### What is needed
The listing below contains a span that opens with the line containing "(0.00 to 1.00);" and closes with the line containing "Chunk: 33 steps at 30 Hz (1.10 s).". Return that span exactly.

### Material provided
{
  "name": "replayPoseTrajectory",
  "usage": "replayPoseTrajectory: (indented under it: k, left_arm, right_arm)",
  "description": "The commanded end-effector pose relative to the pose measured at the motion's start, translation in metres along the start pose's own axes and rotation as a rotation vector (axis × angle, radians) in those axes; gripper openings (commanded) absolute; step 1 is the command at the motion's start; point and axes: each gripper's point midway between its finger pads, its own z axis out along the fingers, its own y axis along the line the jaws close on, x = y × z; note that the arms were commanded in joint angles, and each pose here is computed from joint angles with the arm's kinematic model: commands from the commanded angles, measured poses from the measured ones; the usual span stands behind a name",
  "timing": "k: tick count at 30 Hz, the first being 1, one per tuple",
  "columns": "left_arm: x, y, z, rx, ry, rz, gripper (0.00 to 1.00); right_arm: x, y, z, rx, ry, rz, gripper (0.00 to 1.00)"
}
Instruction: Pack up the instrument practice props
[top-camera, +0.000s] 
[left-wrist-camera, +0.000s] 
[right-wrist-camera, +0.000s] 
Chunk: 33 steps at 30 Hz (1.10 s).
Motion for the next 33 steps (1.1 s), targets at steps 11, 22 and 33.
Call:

### Solution to the exercise
  "columns": "left_arm: x, y, z, rx, ry, rz, gripper (0.00 to 1.00); right_arm: x, y, z, rx, ry, rz, gripper (0.00 to 1.00)"
}
Instruction: Pack up the instrument practice props
[top-camera, +0.000s] 
[left-wrist-camera, +0.000s] 
[right-wrist-camera, +0.000s] 
Chunk: 33 steps at 30 Hz (1.10 s).

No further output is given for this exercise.